There is a particular kind of resignation that never appears in HR reports.
There is no exit interview, farewell email, or handover document. The engineer continues to arrive on time, close tickets, and participate in meetings. However, at some point, their engagement declined, and the team now relies on the memory of their previous contributions.
This form of resignation is particularly costly for companies. It is not marked by a formal notice period, but rather develops gradually as attendance is mistaken for engagement.
The Difference Between Doing the Work and Owning the Outcome
The best engineers are rarely defined by the number of tasks they complete.
They are the ones who notice what others miss.
They detect patterns in minor anomalies.
Consider the engineer who consistently identified system issues before they became costly. This individual recognized patterns in minor anomalies and raised critical questions during design reviews that others avoided. They cared about whether a design would remain effective years later, long after the original team had moved on.
That man stayed an extra hour — not out of obligation, but because they were committed to resolving the issues.
When such engineers are fully engaged, they elevate everyone around them.
When they disengage, the decline is subtle but inevitable.
There is often a turning point. An engineer raises a concern that is dismissed or quietly ignored. They highlight a technical risk, but deadlines take precedence. When they express disagreement in meetings, they sense resistance.
As a result, they adjust their behaviour, recognizing that the environment rewards compliance rather than genuine professionalism, and they eventually stop advocating for improvements.
The manager reads this as maturity. It is, in fact, a departure.
The Cost of Quiet Disengagement
When experienced engineers disengage, organizations lose far more than productivity.
They lose foresight.
The person who once challenged a risky assumption now remains silent.
The individual who could sense trouble in a seemingly minor deviation decides it is someone else’s concern.
The mentor who once developed younger colleagues focuses only on assigned tasks.
The cost rarely becomes apparent immediately. Systems continue to function, much like a machine that runs smoothly despite a red flag no one has yet taken seriously.
Their silence sent a signal that everyone ignored.

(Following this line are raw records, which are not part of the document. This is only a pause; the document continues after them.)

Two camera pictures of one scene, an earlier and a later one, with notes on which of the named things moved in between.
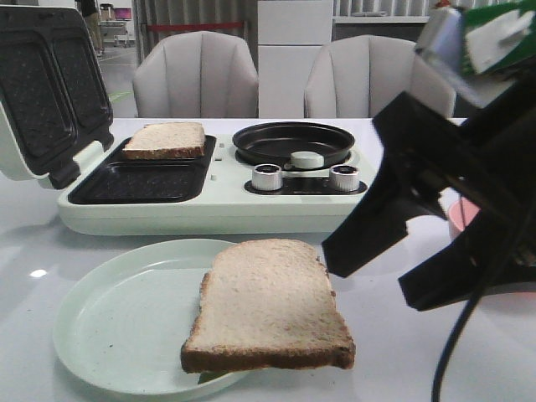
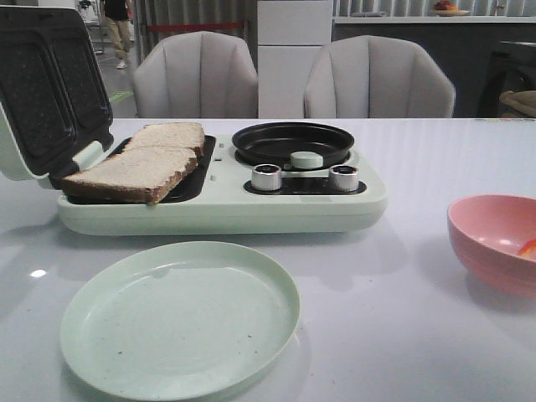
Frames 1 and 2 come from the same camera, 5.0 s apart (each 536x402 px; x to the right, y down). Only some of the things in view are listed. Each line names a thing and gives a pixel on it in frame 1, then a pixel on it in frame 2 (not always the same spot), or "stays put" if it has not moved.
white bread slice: x=267 y=303 -> x=134 y=174
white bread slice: x=167 y=141 stays put
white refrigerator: x=291 y=35 stays put
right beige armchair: x=358 y=76 stays put
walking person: x=90 y=12 -> x=117 y=13
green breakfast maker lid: x=55 y=103 stays put
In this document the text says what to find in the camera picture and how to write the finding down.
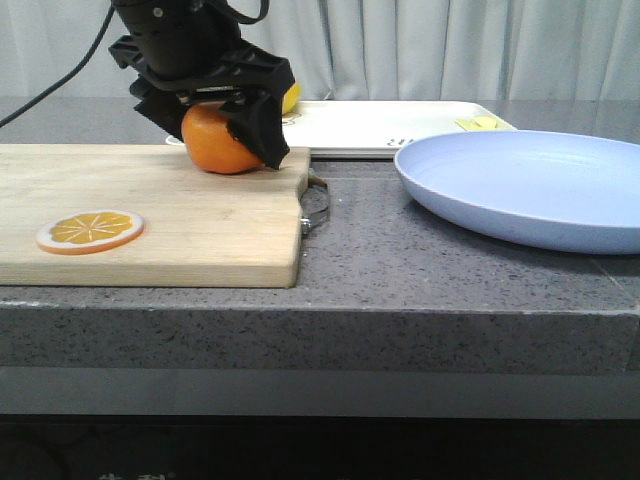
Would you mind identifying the grey curtain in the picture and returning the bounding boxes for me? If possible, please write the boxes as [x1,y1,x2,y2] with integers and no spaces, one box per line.
[1,1,639,101]

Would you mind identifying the pale green food pieces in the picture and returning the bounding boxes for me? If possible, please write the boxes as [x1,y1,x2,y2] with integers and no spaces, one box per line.
[455,116,499,131]

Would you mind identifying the white rectangular tray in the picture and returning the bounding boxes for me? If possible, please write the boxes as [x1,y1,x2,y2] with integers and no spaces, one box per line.
[165,100,519,160]

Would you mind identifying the orange mandarin fruit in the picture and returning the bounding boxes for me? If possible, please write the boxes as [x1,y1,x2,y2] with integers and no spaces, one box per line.
[181,103,264,175]

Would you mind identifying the metal cutting board handle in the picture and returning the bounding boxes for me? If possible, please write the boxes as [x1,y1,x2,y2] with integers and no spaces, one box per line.
[300,169,330,236]

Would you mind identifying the wooden cutting board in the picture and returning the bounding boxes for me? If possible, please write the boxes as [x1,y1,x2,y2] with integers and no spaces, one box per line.
[1,144,310,288]

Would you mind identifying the yellow lemon piece right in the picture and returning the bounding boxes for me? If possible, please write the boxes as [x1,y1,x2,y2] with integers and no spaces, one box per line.
[281,82,301,115]

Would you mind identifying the orange slice toy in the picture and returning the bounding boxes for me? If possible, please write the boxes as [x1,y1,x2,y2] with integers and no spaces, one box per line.
[35,210,145,255]

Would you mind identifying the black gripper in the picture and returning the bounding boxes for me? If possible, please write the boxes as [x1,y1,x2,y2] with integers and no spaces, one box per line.
[109,1,294,169]

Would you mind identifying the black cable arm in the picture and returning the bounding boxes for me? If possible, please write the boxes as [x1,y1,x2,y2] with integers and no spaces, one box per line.
[0,7,116,129]

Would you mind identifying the light blue plate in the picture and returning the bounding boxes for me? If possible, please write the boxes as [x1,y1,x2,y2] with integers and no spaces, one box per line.
[394,130,639,255]

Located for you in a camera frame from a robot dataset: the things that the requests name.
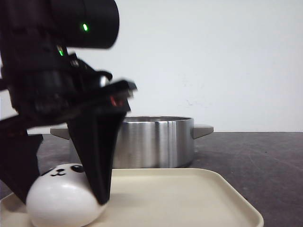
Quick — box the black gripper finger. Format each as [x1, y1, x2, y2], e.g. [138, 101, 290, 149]
[0, 115, 43, 204]

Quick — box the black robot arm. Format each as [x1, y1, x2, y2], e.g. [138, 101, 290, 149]
[0, 0, 136, 205]

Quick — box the stainless steel steamer pot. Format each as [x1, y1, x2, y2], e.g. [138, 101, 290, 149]
[50, 116, 214, 168]

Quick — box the cream rectangular plastic tray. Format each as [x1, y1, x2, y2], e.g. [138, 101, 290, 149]
[0, 168, 264, 227]

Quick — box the panda bun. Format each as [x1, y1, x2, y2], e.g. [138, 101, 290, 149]
[26, 163, 107, 227]

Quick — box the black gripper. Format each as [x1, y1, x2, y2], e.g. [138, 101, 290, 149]
[0, 44, 136, 205]

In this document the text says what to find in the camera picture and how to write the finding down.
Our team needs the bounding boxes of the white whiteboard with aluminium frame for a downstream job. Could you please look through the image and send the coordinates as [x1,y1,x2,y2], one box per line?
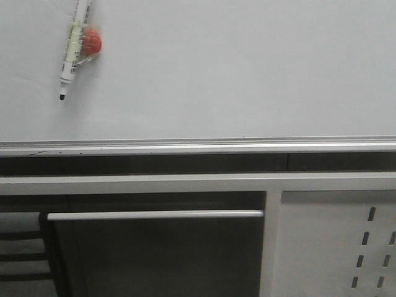
[1,1,395,157]

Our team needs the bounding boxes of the white metal stand frame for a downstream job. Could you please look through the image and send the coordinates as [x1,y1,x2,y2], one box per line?
[1,172,395,296]

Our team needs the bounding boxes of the white perforated metal panel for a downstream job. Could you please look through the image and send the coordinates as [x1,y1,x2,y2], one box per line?
[273,191,395,296]

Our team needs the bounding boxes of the white whiteboard marker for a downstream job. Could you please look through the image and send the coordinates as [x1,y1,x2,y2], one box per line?
[59,0,92,101]

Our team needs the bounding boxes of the red round magnet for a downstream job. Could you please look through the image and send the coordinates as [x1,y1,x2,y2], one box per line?
[81,27,102,58]

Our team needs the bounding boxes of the dark grey panel white-edged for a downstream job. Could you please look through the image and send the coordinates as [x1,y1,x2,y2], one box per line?
[47,210,264,296]

During that period, they have already decided to leave and are effectively serving an unspoken notice while updating their CV. They no longer advocate for change because their commitment has ended. There is little incentive to invest further in a company that they plan to leave.
Then, one day, their absence becomes apparent when a critical service crashes under load, when deployments fail without explanation, and when the system refuses to respond to commands.
They matter — because their profiles are not titles on paper. It’s a reality, hard-earned.
They are the people who know the rationale behind a particular system. Who knows which parts of the codebase are fragile and why? Who can tell the difference between a fast solution and the right one? When they leave, that knowledge does not transfer in a handover doc. It evaporates.
Junior engineers who remain inherit systems they only partially understand, and the team spends months addressing issues that could have been avoided.
How Leaders Retain Their Best Engineers
The top talents do not stop caring in a vacuum. They disengaged in response to an environment that consistently told them their care was redundant. They were made to realize that asking questions was inconvenient, raising problems was disruptive, and those who asked no questions were easier to work with. They left because they were made to rot within a culture where honesty was challenged and innovation stifled. Clearly, it was not the paycheck that led them to walk away. You failed to honor their discernment and professional integrity, compelling them to choose a different leader.
In your next one-on-one, perhaps ask a different question. Not ‘How is the project going?’ but ‘What is the one thing you think we consistently overlook?’ Let him pause, reflect, and answer. Asking for someone’s perspective does not undermine your authority; it acknowledges that his judgment matters.
Engineering excellence depends on more than technical competence. It depends on people who remain intellectually invested in the outcomes they help create and on organizations that respect that investment.
In that case, the relationship becomes purely transactional. Some walk away feeling undervalued, while others remain emotionally detached and stay only for the paycheck. Either way, the paperwork is merely a formality.